→ **Task goal**:
Up through the line that contains "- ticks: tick", retype the entries exactly, beginning at the very first line.

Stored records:
════════════════

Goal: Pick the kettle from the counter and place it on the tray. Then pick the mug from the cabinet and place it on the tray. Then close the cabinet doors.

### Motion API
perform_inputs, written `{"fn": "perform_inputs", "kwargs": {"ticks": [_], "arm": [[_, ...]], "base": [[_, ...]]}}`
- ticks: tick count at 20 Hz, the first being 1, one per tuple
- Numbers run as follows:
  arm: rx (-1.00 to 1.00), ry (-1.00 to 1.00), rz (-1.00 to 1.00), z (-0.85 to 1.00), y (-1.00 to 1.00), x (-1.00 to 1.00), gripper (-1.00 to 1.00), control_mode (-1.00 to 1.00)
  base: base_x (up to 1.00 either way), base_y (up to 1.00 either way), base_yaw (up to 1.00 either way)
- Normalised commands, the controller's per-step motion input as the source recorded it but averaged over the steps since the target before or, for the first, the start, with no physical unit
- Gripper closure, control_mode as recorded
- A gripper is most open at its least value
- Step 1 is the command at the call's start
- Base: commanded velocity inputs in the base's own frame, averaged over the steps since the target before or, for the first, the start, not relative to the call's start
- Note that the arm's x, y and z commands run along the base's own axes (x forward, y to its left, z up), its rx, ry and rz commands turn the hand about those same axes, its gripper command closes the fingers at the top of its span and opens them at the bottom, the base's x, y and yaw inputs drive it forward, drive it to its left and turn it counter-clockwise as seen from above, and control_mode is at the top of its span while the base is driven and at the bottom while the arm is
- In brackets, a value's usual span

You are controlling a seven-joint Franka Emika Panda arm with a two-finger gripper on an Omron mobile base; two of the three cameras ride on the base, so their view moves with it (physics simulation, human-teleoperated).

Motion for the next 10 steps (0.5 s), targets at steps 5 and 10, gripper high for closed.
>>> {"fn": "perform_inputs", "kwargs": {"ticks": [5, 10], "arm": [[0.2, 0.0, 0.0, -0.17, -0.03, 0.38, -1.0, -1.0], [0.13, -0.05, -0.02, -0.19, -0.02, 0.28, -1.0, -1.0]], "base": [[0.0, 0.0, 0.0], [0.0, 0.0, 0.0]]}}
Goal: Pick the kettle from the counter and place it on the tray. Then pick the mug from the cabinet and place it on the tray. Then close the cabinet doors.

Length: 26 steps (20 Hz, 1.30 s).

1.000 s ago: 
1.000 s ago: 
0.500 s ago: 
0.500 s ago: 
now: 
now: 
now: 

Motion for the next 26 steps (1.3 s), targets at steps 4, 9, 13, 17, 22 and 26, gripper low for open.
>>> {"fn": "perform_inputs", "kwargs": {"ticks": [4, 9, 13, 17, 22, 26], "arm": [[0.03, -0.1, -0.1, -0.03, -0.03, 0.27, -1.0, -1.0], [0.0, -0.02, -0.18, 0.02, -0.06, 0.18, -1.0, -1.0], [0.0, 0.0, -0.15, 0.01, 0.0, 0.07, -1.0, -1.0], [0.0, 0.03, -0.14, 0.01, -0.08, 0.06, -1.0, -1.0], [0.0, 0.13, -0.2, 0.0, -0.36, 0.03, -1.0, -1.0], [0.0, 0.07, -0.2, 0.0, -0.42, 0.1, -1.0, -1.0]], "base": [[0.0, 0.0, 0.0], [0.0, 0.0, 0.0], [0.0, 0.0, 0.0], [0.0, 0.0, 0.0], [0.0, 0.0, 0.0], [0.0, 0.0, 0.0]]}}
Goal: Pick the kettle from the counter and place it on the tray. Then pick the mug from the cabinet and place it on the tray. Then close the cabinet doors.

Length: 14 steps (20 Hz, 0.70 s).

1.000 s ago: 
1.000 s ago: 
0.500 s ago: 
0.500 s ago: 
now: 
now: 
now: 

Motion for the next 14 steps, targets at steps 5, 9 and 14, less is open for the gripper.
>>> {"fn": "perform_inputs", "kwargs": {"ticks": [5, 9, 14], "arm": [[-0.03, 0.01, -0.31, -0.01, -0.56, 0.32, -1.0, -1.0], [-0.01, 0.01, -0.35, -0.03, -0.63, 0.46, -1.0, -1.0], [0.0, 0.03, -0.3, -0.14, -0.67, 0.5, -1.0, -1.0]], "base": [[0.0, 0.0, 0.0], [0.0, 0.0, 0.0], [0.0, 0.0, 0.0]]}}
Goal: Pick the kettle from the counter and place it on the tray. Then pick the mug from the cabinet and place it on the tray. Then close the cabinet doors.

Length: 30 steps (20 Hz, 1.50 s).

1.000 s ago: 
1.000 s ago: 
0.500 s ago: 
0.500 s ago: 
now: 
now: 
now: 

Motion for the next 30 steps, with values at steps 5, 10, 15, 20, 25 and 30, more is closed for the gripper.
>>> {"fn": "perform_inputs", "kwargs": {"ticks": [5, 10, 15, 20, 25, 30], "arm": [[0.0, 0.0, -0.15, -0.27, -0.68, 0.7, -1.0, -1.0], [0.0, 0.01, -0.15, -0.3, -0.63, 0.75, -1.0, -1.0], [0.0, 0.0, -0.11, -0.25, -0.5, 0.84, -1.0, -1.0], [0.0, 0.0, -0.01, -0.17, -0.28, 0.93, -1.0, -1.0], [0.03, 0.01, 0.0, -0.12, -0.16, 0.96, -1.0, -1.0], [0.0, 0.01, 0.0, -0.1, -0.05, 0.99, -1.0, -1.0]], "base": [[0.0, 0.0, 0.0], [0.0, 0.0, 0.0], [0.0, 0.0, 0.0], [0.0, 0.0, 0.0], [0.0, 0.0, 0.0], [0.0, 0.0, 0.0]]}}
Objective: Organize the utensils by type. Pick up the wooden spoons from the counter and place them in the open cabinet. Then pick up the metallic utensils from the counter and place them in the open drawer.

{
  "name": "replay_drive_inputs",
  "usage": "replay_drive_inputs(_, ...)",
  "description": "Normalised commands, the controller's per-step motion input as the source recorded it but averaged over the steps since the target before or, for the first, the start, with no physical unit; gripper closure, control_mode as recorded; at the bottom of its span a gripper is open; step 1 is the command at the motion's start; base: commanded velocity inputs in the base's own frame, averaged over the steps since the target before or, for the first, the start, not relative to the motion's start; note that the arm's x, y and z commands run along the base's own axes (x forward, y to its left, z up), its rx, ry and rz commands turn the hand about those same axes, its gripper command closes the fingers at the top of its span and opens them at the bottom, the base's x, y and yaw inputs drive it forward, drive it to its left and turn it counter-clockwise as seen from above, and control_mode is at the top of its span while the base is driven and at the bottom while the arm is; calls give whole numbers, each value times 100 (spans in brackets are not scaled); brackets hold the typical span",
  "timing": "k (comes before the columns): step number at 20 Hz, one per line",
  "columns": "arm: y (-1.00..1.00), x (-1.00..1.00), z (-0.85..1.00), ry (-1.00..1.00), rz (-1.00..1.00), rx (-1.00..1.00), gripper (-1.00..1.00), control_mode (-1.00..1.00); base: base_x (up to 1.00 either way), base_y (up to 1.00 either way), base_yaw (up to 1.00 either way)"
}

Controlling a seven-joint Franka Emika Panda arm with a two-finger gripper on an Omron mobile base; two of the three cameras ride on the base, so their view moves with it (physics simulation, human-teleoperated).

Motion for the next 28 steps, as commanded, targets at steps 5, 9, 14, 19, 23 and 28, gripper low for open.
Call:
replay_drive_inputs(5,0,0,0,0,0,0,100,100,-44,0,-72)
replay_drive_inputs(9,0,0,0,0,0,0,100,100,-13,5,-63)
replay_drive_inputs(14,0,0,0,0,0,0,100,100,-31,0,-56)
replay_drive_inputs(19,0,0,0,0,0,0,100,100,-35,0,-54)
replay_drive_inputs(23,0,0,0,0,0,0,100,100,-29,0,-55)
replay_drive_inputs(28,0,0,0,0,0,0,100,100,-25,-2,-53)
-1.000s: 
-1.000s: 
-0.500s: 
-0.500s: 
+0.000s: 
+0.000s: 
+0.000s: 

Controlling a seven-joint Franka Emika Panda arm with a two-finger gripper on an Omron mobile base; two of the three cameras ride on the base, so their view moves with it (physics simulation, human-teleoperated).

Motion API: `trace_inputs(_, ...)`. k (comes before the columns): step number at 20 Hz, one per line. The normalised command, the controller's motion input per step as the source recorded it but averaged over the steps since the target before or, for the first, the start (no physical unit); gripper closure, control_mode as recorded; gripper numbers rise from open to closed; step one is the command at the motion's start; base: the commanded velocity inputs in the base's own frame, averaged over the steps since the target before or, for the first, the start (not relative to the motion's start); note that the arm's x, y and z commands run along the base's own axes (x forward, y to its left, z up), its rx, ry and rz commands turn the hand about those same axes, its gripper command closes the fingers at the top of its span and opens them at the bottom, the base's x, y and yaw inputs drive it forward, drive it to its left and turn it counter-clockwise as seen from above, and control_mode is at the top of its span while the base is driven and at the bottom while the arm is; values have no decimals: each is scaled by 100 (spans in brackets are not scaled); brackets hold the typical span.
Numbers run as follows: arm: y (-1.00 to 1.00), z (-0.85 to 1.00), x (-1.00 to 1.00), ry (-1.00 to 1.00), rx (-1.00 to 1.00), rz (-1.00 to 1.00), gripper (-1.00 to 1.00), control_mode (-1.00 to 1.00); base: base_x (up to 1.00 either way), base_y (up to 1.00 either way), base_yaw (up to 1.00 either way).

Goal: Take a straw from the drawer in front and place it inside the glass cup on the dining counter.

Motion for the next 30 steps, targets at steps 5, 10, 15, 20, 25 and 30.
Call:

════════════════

→ **Answer section**:
Goal: Pick the kettle from the counter and place it on the tray. Then pick the mug from the cabinet and place it on the tray. Then close the cabinet doors.

### Motion API
perform_inputs, written `{"fn": "perform_inputs", "kwargs": {"ticks": [_], "arm": [[_, ...]], "base": [[_, ...]]}}`
- ticks: tick count at 20 Hz, the first being 1, one per tuple

The complete answer has been presented.